* **YOUR TASK**
Set down the material exactly as given, please, from its first line through the line that includes "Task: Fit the".
-- INPUT DATA follows --
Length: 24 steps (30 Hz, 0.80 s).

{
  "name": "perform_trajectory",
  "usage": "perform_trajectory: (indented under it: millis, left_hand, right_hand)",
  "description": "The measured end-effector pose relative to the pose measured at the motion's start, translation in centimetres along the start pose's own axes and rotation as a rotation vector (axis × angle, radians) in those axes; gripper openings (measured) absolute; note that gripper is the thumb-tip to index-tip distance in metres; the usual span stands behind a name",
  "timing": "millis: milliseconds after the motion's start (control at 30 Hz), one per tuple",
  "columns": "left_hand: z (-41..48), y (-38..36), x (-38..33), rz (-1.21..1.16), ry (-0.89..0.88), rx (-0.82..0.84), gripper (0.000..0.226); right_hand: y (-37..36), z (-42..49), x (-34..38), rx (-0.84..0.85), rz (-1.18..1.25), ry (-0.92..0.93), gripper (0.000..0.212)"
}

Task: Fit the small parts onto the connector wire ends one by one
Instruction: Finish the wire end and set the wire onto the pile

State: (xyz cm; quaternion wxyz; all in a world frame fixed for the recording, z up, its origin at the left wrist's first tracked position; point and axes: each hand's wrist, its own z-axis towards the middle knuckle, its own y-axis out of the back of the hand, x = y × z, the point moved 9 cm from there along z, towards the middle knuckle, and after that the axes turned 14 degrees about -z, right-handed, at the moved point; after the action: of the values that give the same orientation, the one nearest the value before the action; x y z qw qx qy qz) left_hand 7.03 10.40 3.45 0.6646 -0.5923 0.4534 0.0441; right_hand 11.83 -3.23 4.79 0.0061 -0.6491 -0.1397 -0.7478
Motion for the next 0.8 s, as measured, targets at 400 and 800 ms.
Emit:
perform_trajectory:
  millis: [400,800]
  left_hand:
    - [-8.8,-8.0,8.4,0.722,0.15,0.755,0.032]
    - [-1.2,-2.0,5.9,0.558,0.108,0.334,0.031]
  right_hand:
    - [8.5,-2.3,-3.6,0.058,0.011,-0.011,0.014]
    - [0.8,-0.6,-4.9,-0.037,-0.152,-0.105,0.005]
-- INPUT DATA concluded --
* **SOLVED EXERCISE**
Length: 24 steps (30 Hz, 0.80 s).

{
  "name": "perform_trajectory",
  "usage": "perform_trajectory: (indented under it: millis, left_hand, right_hand)",
  "description": "The measured end-effector pose relative to the pose measured at the motion's start, translation in centimetres along the start pose's own axes and rotation as a rotation vector (axis × angle, radians) in those axes; gripper openings (measured) absolute; note that gripper is the thumb-tip to index-tip distance in metres; the usual span stands behind a name",
  "timing": "millis: milliseconds after the motion's start (control at 30 Hz), one per tuple",
  "columns": "left_hand: z (-41..48), y (-38..36), x (-38..33), rz (-1.21..1.16), ry (-0.89..0.88), rx (-0.82..0.84), gripper (0.000..0.226); right_hand: y (-37..36), z (-42..49), x (-34..38), rx (-0.84..0.85), rz (-1.18..1.25), ry (-0.92..0.93), gripper (0.000..0.212)"
}

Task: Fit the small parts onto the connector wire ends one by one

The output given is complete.